Hannah’s turned into a great eater. And before you think that this blog has degenerated into self-satisfied mommydom where I list off her preferred foods and tell you how cute it is when she can’t quite get something in her mouth (sweet potato, chicken and avocado, and the self-feeding thing IS hilarious) stick with me. She wasn’t always a great eater, in fact she was quite picky until a stampede breakfast of pancakes and yogurt got her going – oh stampede, you provide so much culinary delight! But I also think that a big part of what encouraged her to eat was something my mom teased me about – I open my mouth when I want her to, and I don’t even know I do it. My mom does it too, and I’m starting to think it’s a universal mom thing. So, of course, I checked google scholar.
There isn’t a lot of research specifically on why mothers open their own mouths to get their babies to eat, but let’s be honest, the topic doesn’t scream Nobel Prize. However, what is fascinating is research showing just how important social cues are to infant development. Most baby books emphasize how emotionally immature infants are – they cannot smile, cannot see their parents’ faces clearly, and in fact have no awareness of their own faces or limbs. However, research has shown that infants as young as twelve days are capable of imitating both facial and manual gestures (Meltzoff and Moore, 1977, Science 4312:75). This implies that they have an awareness of others and their own self that was previously thought to have taken months to develop.
Imitation, even in adults, turns out to be more common than we like to think. How many of us have been asked what kind of accent we have by someone with an accent, only to sheepishly realize that we’ve been unconsciously copying it? Compulsive imitation can occur in stroke patients who have a lesion in their frontal lobes (Lhermitte, F. et al. 1986, Annals of Neurology, 19:326), which suggests that their ability to voluntarily control their imitative behaviour is compromised. However, it was experiments in macaques that showed just how important imitation in is a social species.
In the early 1990s, Giacomo Rizolatti and coworkers were surprised to discover that certain neurons within the brains of macaques activated not only when the monkeys performed a simple task like grasping food, but also when they watched someone else (macaque or human) doing the same task. In other words, perception of an activity resulted in activation of the neurons that would perform that task. The authors termed them mirror neurons. In 1996 a similar phenomenon was observed in humans using PET imaging; when someone grasping an object, subjects showed activation in not only the visual cortex, but in motor areas that would be involved in grasping (Rizolatti and Fabbri-Destro, 2010, Experimental Brain Research, 200:223). This observation revolutionized our understanding of cognition; previously it was thought that the observation of an act required higher order processing in order to be understood. This may still happen for complex tasks, but simple tasks elicit an extreme empathy – the observer mentally imitates the object of her vision.
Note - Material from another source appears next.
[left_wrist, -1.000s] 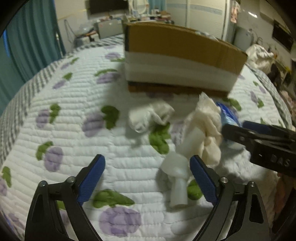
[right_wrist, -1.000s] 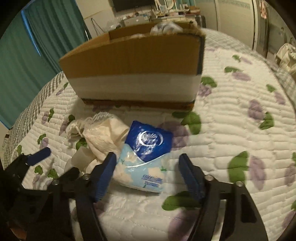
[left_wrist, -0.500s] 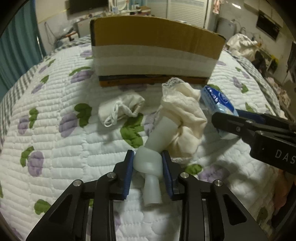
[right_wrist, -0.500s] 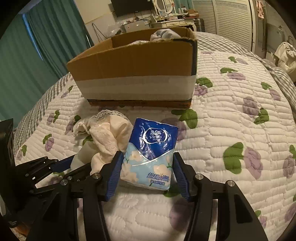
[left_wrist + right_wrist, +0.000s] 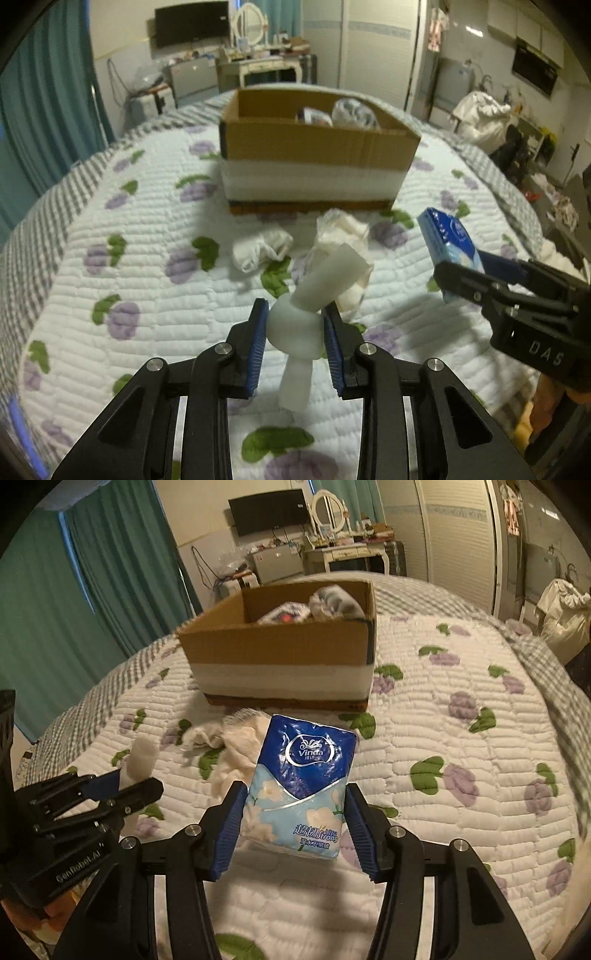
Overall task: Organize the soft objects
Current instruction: 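Carry the tube and tissue pack over the box and open both tools inside it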
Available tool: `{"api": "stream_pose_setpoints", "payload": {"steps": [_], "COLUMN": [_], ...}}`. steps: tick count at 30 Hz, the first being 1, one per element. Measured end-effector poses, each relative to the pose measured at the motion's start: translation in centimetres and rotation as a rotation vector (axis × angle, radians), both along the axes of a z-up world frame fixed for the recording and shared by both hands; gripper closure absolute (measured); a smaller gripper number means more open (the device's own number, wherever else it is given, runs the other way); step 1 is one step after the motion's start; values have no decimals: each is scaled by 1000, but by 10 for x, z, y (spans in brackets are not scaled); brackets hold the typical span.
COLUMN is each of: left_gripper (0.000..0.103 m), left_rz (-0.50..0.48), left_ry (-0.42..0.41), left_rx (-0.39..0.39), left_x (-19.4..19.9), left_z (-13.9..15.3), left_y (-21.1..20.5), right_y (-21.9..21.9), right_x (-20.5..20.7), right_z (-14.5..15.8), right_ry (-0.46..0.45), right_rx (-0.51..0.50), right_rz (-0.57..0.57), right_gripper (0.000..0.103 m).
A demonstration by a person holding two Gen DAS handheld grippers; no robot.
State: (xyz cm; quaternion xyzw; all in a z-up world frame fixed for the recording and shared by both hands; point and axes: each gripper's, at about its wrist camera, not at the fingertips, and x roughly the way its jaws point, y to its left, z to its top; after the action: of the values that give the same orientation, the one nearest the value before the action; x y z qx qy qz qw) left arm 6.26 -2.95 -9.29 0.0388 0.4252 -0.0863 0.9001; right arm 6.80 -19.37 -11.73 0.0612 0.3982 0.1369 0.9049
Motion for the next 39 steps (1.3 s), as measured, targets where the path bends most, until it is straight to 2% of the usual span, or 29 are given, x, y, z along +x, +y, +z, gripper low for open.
{"api": "stream_pose_setpoints", "payload": {"steps": [7,12,19,24,31,39], "left_gripper": [74,74,74,74,74,74], "left_rz": [-3,-22,-42,-58,-56,-49], "left_ry": [-73,-148,-212,-252,-249,-160], "left_rx": [-7,-9,-17,10,26,52], "left_x": [-15,-9,28,77,147,206], "left_z": [37,71,107,120,105,55], "left_y": [2,1,-4,-13,-21,-21], "right_y": [4,6,6,8,11,8], "right_x": [-22,-22,15,60,132,187], "right_z": [32,62,117,140,132,71], "right_ry": [-65,-121,-219,-266,-255,-155], "right_rx": [2,-6,-25,-49,-57,-91], "right_rz": [7,18,40,45,46,41], "right_gripper": [49,49,49,49,49,49]}}
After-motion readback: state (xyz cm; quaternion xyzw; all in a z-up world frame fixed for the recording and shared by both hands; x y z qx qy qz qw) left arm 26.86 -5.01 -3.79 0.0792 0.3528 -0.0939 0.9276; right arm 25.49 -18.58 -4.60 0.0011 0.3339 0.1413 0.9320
And in fact mirror neurons may have a lot to do with empathy. When interacting with people, we unconsciously mimic our conversational partner. Children diagnosed with autism, a disorder that includes deficits in empathy, do not mimic others when interacting, and fMRI studies have shown that areas of the brain that become active during observation in normally developing children were underactivated, or silent, in children with autism (Rizolatti and Fabbri-Destro, 2010, Experimental Brain Research, 200:223). In fact, being unable to mimic an expression may impair one’s ability to empathize: a study currently under review suggests that when frozen by botox and rendered unable to frown, subjects were impaired in their ability to interpret sentences that described sad situations (Havas et al. 2009).
Do infants mirror the adults around them in the same way? It has been established that infants mimic their parents at an astonishingly early age, but this could simply be reflex. Imitation in infants starts to lessen after about five months, which is when other reflexive behaviours also start to wane. However, infants have been shown to mimic not only when they see an action, but also when they hear a stimulus associated with that action. This suggests that there might be something more complex going on than simple reflexive mimicry (Bertenthal and Longo, 2007, Developmental Science, 10:526).
Despite the tantalizing clues, there remains a great deal of uncertainty in this area. Mirror neurons have not been directly observed in humans in the same manner that they have in monkeys. Though the name is catchy, it’s not clear whether there are specific neurons in the brain that perform mirror tasks, or whether this is a more generalized phenomenon. However, it is clear that there’s a neural basis to empathy that is more specific and more important than we had previously supposed. The findings that we reflexively try on the emotions of those with whom we communicate suggest that empathy is not simply a nicety but an integral part of how social beings interact. In a bond as strong as that between mother and child, the ties of empathy are crucial, and if it means that mother has to look silly, with phantom bites at an invisible spoon, then so be it.